The Rutgers Acquired Equivalence Test (RAET) investigates visually guided equivalence learning, a specific kind of associative learning (11). Acquired equivalence is a form of learning in which generalization is induced between two seemingly different stimuli that participants are trained to treat as equivalent in terms of the same associated responses. This is referred to as functional equivalence because the basis of grouping is not some inherent characteristic of the stimuli, but the outcome associated with them (12). RAET consists of two main parts. In the acquisition part, the participants must learn to associate pairs of visual stimuli (faces and colored fish) and the equivalence testing or transfer part includes new, hitherto not presented pairings of the same stimuli. If the functional equivalence has been successfully established, the participants will have no difficulty with these new pairings.
The two main parts are divided into three phases. The efficiency of pair learning is assessed in the acquisition phase, which involves feedback-guided learning of face-fish associations. The efficiency of the recall of these previously acquired associations is evaluated in the retrieval part of the test phase, without feedback. The success of equivalence acquisition is assessed in the generalization part of the test phase.

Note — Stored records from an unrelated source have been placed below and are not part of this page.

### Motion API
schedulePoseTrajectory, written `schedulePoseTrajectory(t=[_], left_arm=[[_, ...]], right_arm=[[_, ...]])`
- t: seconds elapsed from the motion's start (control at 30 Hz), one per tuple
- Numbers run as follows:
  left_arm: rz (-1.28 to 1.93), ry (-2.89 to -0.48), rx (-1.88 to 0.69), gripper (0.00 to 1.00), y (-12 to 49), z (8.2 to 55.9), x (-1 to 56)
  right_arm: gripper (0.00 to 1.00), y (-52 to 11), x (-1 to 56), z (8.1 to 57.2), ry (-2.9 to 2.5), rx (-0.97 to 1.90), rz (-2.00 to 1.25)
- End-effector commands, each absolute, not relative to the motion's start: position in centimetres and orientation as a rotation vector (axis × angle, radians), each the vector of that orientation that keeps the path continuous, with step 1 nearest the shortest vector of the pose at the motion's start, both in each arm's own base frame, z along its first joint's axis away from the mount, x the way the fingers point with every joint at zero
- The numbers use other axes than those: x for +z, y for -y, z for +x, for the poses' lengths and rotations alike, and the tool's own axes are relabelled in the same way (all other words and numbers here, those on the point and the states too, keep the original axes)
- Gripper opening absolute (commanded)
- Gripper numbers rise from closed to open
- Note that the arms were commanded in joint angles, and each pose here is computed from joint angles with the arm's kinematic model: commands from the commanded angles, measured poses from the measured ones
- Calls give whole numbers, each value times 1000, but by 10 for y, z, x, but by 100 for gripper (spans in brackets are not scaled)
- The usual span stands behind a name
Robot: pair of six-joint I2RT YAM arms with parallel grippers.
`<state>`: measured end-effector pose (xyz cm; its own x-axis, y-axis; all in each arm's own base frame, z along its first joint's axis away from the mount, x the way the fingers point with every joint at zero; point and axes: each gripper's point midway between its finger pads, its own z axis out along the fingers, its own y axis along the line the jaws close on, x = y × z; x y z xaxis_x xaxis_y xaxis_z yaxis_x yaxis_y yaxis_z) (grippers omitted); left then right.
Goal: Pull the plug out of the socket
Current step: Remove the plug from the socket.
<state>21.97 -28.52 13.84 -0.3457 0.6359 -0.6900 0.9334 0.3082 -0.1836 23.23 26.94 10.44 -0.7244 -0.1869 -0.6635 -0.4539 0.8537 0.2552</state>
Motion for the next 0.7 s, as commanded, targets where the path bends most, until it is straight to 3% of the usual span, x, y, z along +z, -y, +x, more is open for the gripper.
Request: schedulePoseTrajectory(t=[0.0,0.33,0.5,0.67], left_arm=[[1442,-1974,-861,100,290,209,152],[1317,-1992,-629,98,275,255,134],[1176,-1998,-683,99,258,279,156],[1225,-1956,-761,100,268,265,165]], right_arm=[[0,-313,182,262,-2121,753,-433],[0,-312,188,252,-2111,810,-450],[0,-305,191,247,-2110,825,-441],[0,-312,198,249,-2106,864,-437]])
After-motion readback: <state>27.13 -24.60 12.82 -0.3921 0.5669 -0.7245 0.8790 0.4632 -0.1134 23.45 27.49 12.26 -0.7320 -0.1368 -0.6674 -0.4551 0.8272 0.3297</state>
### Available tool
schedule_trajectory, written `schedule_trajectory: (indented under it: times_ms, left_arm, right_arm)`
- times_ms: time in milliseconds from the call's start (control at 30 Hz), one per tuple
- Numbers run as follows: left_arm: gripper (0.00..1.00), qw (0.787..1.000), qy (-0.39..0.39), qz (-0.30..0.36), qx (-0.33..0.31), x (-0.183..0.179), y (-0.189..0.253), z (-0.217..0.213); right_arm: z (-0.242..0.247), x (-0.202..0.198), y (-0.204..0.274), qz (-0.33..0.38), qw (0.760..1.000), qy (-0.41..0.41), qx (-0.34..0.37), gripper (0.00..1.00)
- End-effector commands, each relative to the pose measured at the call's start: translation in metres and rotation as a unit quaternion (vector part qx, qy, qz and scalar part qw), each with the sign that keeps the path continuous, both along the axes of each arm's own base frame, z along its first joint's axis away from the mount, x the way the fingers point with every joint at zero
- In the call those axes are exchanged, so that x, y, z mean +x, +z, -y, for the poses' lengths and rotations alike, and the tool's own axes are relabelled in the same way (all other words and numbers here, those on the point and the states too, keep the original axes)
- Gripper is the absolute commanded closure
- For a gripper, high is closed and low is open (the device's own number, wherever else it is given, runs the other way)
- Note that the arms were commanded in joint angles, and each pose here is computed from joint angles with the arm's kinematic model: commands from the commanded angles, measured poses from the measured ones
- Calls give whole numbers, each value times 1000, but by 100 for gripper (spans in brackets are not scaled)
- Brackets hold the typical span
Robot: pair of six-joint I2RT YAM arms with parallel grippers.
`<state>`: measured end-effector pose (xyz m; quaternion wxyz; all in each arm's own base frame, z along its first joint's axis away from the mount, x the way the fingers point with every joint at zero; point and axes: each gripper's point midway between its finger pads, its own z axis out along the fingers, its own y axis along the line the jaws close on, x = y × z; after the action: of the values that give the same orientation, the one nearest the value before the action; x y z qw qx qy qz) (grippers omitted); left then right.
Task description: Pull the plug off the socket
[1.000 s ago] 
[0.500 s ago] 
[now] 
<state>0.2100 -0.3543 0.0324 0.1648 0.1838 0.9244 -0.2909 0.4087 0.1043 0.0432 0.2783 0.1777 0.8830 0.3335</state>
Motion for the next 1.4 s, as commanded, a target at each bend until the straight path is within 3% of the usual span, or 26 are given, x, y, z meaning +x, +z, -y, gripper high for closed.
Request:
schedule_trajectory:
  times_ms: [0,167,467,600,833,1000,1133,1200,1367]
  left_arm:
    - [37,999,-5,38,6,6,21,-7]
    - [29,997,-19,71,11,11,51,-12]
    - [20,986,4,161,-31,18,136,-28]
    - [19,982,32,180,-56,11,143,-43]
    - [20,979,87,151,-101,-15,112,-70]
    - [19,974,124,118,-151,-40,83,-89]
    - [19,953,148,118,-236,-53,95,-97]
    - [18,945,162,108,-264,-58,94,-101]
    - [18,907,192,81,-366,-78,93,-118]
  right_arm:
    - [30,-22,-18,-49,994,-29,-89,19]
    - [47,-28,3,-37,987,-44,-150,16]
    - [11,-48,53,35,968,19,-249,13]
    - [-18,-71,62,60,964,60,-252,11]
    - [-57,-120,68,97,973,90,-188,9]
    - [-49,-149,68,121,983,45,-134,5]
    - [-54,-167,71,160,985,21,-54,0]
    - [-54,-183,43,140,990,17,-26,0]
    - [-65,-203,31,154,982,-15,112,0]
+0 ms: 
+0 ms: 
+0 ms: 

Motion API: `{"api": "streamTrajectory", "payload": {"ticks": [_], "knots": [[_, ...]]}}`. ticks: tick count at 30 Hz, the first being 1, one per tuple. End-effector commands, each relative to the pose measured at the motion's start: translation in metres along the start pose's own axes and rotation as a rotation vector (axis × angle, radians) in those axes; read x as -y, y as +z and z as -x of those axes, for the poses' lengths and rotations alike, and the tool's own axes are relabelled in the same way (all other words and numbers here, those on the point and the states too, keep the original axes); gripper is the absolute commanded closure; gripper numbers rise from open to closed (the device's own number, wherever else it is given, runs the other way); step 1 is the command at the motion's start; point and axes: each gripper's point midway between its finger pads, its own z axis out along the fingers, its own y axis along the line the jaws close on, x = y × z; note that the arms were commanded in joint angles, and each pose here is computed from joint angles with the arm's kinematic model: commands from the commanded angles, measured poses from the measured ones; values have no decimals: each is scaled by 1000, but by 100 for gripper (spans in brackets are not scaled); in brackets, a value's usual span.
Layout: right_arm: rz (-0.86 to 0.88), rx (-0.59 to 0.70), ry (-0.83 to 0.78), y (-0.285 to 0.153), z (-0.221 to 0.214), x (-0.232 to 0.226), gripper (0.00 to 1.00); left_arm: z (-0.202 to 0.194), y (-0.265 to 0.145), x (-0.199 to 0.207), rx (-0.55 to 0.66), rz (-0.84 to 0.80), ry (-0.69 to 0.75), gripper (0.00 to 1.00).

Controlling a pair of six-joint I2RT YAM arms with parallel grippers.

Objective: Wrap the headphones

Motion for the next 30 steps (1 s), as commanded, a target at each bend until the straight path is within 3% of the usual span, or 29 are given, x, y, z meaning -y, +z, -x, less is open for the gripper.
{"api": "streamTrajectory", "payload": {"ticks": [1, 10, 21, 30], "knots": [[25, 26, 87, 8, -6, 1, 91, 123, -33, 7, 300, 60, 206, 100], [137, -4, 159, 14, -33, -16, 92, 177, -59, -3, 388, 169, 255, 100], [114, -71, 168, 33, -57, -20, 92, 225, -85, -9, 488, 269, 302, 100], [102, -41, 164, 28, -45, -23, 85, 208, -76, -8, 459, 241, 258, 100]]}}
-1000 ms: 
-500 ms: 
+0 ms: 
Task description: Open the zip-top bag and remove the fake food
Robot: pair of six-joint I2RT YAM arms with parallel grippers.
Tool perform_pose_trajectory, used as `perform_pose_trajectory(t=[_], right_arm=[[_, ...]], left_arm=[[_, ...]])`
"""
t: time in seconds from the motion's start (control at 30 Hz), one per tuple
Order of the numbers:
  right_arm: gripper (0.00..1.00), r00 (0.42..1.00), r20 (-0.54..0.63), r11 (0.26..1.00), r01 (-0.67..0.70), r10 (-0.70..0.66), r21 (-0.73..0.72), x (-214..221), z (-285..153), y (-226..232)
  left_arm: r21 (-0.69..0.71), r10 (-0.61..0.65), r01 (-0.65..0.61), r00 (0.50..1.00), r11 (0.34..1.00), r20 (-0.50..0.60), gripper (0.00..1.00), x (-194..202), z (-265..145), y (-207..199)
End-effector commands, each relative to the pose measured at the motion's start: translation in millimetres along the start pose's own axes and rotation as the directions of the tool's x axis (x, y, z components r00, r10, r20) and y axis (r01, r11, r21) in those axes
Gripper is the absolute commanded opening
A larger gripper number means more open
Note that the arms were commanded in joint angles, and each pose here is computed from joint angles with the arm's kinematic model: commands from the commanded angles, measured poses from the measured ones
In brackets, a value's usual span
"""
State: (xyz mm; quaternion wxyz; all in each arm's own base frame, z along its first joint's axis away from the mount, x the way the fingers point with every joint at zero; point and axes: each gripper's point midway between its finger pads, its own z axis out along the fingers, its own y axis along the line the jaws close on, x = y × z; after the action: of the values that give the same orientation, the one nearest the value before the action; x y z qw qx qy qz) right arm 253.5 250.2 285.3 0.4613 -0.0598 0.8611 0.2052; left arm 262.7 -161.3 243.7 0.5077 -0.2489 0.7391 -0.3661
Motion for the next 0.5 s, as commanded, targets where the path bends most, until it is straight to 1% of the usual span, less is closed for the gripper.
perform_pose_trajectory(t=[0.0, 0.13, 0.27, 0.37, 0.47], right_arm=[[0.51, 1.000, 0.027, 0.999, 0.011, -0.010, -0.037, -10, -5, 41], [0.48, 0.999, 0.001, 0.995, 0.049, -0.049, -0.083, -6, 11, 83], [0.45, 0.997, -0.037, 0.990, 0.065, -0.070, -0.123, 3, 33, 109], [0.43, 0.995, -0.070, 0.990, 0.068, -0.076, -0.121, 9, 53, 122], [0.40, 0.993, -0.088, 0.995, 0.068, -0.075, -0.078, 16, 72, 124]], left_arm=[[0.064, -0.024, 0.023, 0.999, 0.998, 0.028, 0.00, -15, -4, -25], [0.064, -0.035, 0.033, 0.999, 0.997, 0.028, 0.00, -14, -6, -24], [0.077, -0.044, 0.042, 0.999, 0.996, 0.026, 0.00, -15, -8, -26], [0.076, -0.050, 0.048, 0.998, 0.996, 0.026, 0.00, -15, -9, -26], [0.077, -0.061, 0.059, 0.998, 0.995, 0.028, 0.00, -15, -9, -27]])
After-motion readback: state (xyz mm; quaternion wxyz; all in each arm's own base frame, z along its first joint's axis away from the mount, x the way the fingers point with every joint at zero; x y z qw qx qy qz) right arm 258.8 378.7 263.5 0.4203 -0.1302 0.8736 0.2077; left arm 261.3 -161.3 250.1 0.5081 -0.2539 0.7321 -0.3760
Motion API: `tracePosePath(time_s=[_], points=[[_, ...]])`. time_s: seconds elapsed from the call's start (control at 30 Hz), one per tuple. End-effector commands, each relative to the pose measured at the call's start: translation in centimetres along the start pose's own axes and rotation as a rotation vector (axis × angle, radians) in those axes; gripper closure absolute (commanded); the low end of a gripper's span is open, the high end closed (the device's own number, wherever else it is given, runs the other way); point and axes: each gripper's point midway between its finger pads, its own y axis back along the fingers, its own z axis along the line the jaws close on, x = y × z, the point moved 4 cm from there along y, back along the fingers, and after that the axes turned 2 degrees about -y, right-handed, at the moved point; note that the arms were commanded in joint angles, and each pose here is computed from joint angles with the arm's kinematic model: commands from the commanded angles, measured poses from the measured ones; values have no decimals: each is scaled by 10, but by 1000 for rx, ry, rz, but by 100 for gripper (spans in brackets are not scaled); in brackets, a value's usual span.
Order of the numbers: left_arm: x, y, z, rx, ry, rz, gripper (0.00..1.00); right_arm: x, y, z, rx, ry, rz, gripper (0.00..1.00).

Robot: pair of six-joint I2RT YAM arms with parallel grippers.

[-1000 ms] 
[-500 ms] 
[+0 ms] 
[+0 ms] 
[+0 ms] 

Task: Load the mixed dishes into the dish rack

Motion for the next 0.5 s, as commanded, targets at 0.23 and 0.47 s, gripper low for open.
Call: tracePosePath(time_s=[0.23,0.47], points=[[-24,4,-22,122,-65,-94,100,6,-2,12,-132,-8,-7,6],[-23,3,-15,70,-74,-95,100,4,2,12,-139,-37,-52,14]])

Studying patients with selective damage to the basal ganglia or the hippocampi, Myers and co-workers were able to demonstrate that the named structures play a role in different phases of the test (11). Compared to healthy controls, persons living with Parkinson’s disease (basal ganglia dysfunction) showed slower pair learning in the acquisition phase, and performed well in the test phase; however, patients with hippocampal atrophy had difficulties primarily in the test phase. The validity of the link between these subcortical areas and performance in the different phases of the paradigm has been borne out by several studies since the publication of the original paper (13–17).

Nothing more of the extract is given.